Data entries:
Segment Open
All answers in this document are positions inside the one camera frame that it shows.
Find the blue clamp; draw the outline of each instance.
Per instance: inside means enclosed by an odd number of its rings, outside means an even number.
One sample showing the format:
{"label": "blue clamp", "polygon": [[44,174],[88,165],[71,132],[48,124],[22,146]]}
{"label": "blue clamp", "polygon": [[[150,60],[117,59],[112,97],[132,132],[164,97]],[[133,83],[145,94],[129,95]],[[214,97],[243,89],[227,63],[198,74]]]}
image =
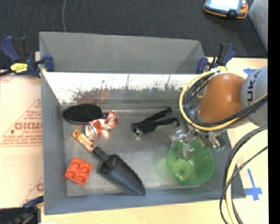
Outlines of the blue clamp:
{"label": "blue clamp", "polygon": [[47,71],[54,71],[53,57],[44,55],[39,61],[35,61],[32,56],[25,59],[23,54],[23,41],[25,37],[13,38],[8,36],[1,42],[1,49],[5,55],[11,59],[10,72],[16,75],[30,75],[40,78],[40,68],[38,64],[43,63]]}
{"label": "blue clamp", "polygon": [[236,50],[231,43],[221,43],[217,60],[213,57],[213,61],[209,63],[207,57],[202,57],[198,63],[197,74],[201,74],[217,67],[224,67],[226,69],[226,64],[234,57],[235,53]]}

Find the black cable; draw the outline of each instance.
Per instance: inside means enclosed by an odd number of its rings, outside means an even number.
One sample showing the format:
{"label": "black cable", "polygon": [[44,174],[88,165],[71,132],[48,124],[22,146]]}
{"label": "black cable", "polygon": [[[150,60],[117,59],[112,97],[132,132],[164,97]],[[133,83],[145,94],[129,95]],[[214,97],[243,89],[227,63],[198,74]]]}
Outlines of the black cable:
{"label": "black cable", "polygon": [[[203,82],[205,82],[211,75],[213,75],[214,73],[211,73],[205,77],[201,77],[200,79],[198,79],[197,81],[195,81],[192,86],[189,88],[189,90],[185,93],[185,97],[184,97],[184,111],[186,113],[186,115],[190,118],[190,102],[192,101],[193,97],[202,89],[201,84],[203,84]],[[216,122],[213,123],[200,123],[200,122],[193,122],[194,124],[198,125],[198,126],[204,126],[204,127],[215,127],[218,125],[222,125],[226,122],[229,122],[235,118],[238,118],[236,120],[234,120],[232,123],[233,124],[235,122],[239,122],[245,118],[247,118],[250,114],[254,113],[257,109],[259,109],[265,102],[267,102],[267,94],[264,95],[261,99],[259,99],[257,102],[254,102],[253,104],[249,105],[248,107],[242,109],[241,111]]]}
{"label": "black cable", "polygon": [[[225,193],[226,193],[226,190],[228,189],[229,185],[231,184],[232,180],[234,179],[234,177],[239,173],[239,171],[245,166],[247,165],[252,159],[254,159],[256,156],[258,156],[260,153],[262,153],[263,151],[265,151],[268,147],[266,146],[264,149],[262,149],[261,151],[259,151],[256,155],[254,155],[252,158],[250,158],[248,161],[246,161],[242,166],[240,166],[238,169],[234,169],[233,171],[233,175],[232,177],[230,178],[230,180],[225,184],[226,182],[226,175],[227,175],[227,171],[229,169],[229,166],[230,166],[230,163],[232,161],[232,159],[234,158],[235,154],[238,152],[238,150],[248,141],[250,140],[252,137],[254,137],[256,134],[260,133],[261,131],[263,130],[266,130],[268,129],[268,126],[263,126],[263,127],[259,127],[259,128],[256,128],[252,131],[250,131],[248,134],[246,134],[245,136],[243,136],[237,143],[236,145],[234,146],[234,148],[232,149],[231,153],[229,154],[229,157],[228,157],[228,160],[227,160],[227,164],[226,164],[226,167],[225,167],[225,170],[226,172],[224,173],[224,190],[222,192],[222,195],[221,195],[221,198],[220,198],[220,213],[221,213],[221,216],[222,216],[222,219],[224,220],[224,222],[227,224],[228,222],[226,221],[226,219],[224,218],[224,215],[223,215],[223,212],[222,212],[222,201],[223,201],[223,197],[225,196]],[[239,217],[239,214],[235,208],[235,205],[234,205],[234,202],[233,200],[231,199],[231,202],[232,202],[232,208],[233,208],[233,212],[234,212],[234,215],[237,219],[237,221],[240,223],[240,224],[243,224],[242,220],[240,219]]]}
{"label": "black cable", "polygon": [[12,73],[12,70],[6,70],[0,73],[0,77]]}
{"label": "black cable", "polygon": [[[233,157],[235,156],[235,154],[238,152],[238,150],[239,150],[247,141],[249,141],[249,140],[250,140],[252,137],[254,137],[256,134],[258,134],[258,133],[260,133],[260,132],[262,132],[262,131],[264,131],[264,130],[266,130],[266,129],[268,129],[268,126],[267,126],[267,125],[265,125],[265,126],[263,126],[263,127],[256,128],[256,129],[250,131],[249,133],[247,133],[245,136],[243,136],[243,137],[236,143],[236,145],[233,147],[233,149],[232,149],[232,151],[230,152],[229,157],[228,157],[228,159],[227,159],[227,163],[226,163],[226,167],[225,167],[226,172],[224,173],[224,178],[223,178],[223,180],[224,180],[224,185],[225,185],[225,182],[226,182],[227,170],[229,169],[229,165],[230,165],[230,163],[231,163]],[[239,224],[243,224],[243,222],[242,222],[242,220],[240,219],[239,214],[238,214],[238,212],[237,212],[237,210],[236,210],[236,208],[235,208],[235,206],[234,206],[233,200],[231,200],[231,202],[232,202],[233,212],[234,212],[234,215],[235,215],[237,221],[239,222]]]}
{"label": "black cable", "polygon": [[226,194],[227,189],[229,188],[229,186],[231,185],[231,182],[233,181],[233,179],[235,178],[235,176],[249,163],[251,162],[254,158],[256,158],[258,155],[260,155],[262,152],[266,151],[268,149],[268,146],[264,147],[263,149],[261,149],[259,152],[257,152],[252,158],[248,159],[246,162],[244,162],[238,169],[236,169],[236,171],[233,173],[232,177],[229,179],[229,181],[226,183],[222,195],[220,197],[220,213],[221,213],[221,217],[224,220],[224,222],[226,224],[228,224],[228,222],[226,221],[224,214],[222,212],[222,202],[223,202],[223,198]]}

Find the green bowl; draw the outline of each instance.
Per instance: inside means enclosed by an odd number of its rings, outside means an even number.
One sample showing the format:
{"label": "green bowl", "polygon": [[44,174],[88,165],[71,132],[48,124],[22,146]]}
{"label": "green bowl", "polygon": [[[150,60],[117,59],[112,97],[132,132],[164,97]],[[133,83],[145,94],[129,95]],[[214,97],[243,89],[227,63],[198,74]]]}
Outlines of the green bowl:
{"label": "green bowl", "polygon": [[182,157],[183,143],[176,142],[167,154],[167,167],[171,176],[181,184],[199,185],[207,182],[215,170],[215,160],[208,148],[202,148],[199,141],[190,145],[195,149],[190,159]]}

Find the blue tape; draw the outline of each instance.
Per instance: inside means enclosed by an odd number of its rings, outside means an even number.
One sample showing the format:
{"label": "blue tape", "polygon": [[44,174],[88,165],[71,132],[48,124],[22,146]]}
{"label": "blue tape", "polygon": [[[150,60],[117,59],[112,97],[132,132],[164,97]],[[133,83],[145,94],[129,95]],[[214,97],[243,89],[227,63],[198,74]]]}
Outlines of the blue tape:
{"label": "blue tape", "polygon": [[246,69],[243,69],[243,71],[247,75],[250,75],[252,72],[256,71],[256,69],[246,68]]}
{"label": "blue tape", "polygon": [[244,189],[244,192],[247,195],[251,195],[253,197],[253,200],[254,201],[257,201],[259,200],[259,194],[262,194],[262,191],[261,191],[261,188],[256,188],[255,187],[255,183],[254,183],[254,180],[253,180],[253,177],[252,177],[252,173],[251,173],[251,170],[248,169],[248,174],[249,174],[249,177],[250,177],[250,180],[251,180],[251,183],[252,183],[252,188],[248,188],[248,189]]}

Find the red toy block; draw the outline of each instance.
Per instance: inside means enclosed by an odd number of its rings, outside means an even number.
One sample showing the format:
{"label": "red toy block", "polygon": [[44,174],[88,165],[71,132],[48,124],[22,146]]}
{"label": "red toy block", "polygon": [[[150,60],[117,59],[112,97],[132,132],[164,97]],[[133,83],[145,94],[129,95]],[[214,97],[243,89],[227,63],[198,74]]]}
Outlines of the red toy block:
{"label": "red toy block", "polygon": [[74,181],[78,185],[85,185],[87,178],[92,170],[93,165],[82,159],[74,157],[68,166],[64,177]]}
Segment Closed
Segment Open
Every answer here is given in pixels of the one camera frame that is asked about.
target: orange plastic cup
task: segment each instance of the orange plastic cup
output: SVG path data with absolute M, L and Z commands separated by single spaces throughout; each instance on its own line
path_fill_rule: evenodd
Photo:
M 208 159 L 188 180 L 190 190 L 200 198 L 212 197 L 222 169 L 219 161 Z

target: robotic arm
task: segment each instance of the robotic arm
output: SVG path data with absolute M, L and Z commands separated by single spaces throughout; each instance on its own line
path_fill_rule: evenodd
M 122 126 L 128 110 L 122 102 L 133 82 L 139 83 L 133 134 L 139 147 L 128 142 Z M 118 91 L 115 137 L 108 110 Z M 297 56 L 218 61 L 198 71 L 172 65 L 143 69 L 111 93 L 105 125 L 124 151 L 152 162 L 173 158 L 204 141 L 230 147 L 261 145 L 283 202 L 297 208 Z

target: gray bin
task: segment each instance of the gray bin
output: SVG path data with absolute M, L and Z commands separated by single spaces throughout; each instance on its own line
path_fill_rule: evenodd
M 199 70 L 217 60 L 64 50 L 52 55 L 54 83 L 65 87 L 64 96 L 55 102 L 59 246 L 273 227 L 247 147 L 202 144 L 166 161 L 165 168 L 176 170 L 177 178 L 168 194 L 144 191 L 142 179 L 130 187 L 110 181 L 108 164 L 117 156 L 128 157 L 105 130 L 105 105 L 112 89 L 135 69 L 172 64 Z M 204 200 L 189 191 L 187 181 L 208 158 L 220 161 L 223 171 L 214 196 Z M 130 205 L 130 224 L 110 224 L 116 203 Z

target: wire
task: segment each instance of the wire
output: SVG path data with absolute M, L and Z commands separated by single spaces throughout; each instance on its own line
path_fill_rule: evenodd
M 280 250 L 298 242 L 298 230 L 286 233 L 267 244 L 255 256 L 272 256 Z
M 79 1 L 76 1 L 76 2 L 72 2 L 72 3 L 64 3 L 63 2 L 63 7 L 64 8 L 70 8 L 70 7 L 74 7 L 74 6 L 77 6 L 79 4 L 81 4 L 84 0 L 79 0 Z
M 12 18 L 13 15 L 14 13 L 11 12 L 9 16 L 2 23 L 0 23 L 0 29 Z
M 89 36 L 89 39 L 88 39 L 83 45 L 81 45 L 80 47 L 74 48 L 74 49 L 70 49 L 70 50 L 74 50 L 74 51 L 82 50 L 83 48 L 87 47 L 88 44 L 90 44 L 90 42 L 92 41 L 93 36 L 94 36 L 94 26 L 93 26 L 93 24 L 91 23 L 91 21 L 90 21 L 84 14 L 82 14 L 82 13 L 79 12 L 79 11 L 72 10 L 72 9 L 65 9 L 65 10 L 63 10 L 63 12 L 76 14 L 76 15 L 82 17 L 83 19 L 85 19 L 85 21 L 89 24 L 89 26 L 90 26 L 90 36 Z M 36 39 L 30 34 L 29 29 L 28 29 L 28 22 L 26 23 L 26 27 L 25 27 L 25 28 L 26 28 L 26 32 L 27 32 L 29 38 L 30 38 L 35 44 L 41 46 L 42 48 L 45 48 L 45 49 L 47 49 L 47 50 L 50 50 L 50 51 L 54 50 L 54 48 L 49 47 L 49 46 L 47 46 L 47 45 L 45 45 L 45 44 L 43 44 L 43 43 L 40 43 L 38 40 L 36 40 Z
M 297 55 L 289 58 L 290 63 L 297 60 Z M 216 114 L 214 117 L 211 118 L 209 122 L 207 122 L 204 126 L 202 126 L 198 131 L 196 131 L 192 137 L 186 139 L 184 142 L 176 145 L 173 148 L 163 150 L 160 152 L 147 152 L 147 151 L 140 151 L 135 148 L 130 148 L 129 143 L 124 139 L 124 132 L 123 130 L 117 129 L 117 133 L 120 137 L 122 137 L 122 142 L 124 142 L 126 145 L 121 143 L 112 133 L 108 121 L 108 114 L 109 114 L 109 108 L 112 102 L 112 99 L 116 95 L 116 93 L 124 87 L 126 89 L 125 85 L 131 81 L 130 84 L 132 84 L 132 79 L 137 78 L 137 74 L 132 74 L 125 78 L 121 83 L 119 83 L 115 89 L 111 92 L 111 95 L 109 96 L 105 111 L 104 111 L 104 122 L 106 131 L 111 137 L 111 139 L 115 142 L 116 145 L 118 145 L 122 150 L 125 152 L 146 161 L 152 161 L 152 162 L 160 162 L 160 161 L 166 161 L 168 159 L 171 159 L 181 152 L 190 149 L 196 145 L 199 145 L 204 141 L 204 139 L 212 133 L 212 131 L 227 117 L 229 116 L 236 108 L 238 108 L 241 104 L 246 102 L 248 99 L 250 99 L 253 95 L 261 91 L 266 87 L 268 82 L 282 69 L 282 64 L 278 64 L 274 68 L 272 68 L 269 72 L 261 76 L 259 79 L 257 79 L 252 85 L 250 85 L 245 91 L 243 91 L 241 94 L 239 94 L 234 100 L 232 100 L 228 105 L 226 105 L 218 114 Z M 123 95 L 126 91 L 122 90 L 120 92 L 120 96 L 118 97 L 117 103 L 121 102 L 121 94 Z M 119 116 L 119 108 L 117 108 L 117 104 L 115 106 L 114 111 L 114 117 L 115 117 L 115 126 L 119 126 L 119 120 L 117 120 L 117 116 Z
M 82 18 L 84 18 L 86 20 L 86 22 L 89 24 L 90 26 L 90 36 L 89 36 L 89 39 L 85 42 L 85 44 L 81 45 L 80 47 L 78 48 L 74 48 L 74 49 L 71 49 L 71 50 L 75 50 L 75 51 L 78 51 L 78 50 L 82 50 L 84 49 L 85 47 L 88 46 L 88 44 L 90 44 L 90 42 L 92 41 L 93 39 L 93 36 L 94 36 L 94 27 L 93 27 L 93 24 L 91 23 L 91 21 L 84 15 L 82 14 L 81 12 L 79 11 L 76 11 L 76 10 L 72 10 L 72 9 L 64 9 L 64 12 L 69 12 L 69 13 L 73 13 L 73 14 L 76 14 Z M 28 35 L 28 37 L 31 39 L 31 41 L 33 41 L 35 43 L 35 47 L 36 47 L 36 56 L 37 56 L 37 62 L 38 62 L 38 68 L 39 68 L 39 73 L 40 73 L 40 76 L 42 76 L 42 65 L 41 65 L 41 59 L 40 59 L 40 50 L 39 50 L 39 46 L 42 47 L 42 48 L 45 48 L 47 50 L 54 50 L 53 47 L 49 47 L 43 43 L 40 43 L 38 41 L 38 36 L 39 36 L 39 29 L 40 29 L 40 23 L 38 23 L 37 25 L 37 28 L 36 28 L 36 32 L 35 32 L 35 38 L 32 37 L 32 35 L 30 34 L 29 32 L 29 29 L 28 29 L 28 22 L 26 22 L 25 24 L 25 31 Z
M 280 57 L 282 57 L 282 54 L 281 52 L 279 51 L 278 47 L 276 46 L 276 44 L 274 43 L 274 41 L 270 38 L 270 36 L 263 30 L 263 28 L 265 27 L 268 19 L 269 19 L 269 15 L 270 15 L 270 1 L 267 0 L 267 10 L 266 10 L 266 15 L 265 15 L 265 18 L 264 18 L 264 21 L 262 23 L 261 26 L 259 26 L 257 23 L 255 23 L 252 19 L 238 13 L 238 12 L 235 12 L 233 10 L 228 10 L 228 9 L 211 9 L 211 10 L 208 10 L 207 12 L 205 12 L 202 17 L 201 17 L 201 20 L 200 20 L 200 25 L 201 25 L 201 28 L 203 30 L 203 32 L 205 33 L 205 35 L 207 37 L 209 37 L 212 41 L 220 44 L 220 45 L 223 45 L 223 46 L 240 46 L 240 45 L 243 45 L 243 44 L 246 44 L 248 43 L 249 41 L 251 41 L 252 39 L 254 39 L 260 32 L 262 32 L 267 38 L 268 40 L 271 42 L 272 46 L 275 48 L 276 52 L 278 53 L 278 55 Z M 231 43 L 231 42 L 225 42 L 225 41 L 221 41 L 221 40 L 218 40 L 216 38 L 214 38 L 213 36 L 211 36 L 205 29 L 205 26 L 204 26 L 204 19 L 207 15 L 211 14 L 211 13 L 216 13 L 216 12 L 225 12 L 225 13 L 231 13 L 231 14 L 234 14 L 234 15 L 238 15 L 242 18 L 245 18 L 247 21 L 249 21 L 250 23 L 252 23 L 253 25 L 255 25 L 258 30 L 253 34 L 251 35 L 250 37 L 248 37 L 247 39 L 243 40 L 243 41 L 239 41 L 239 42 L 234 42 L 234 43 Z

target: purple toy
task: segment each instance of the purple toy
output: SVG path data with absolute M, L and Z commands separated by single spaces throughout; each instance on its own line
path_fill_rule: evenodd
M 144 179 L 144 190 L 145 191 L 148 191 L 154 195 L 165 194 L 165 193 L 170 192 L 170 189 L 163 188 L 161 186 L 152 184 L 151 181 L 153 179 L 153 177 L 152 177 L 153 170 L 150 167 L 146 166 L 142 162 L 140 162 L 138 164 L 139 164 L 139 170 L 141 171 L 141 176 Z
Segment Closed
Only one number is needed: please count the lines of the entries above in which the string "gray" occurs.

_Completed exercise_
2